▶ ASSIGNMENT
Although the entries contain pictures, the copy should hold only their exact text.

▶ LISTED RECORDS
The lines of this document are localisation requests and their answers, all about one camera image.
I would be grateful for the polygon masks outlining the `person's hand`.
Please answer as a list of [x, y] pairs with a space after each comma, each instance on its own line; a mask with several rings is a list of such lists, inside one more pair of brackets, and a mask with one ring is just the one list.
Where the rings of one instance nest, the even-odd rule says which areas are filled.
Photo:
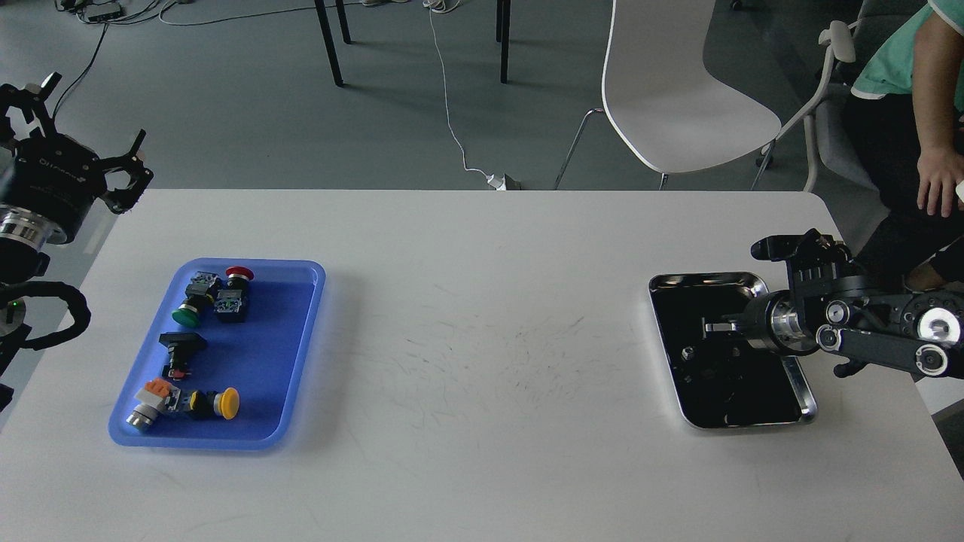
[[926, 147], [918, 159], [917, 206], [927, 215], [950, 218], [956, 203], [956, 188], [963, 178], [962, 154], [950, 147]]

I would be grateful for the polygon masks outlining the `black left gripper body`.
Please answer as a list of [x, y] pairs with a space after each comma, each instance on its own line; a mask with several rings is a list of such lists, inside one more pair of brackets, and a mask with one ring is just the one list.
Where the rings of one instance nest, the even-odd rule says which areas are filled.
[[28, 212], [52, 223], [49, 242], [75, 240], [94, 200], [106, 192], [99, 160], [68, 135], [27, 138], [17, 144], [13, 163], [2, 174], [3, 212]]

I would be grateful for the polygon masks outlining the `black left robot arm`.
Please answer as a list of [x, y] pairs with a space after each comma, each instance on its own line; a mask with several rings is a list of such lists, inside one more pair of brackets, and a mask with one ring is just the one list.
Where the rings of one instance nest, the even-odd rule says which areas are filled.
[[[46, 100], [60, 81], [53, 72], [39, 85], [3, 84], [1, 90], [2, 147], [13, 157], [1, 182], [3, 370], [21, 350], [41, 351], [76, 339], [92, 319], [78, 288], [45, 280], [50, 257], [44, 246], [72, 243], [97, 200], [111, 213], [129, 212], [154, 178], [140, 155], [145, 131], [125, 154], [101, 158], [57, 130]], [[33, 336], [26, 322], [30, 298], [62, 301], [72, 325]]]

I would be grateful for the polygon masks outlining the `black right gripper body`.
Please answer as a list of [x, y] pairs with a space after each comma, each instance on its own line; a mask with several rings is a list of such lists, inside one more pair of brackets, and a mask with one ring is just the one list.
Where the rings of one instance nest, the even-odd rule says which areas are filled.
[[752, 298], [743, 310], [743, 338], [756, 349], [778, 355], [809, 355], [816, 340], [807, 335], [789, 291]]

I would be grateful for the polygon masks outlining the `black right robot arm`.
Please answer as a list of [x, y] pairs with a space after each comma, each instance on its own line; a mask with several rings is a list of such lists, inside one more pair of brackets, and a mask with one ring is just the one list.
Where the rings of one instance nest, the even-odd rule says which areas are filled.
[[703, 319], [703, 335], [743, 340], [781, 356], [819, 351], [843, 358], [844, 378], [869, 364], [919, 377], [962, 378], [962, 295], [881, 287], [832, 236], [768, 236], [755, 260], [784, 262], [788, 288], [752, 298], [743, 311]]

▶ EXERCISE RESULT
The lines of this document are localisation requests and their answers, all about one camera image.
I would be grateful for the polygon masks outlining the `person's hand`.
Please answer as a list of [x, y] pairs with a space after each comma, each instance on its own line; a mask with several rings is a list of such lists, inside one more pair of brackets, and a mask with one ring is just the one list.
Where the rings of one instance nest, the even-odd rule says which areas are filled.
Photo:
[[926, 147], [918, 159], [917, 206], [927, 215], [950, 218], [956, 203], [956, 188], [963, 178], [962, 154], [950, 147]]

I would be grateful for the polygon masks outlining the `black left gripper body`.
Please answer as a list of [x, y] pairs with a space after each comma, each instance on its own line; a mask with several rings is a list of such lists, inside one more pair of brackets, and a mask with one ring is just the one list.
Where the rings of one instance nest, the even-odd rule says which areas are filled.
[[28, 212], [52, 223], [49, 242], [75, 240], [94, 200], [106, 192], [99, 160], [68, 135], [27, 138], [17, 144], [13, 163], [2, 174], [3, 212]]

I would be grateful for the polygon masks outlining the `black left robot arm`.
Please answer as a list of [x, y] pairs with a space after each comma, each instance on its own line; a mask with several rings is a list of such lists, inside one more pair of brackets, and a mask with one ring is just the one list.
Where the rings of one instance nest, the even-odd rule says which areas are filled.
[[[46, 100], [60, 81], [53, 72], [39, 85], [3, 84], [1, 90], [2, 147], [13, 157], [1, 182], [3, 370], [21, 350], [41, 351], [76, 339], [92, 319], [78, 288], [45, 280], [50, 257], [44, 246], [72, 243], [97, 200], [111, 213], [129, 212], [154, 178], [140, 155], [145, 131], [125, 154], [101, 158], [57, 130]], [[33, 336], [26, 322], [30, 298], [62, 301], [72, 325]]]

I would be grateful for the polygon masks outlining the `black right gripper body`.
Please answer as a list of [x, y] pairs with a space after each comma, each instance on its own line; a mask with several rings is a list of such lists, inside one more pair of brackets, and a mask with one ring is just the one list.
Where the rings of one instance nest, the even-odd rule says which areas are filled.
[[752, 298], [743, 310], [743, 338], [756, 349], [778, 355], [809, 355], [816, 340], [807, 335], [789, 291]]

I would be grateful for the polygon masks outlining the `black right robot arm`.
Please answer as a list of [x, y] pairs with a space after each comma, each instance on its own line; a mask with several rings is a list of such lists, inside one more pair of brackets, and a mask with one ring is just the one list.
Where the rings of one instance nest, the even-odd rule says which areas are filled.
[[703, 319], [703, 335], [743, 340], [781, 356], [819, 351], [843, 358], [844, 378], [869, 364], [919, 377], [962, 378], [962, 295], [881, 287], [832, 236], [768, 236], [755, 260], [784, 262], [788, 288], [752, 298], [743, 311]]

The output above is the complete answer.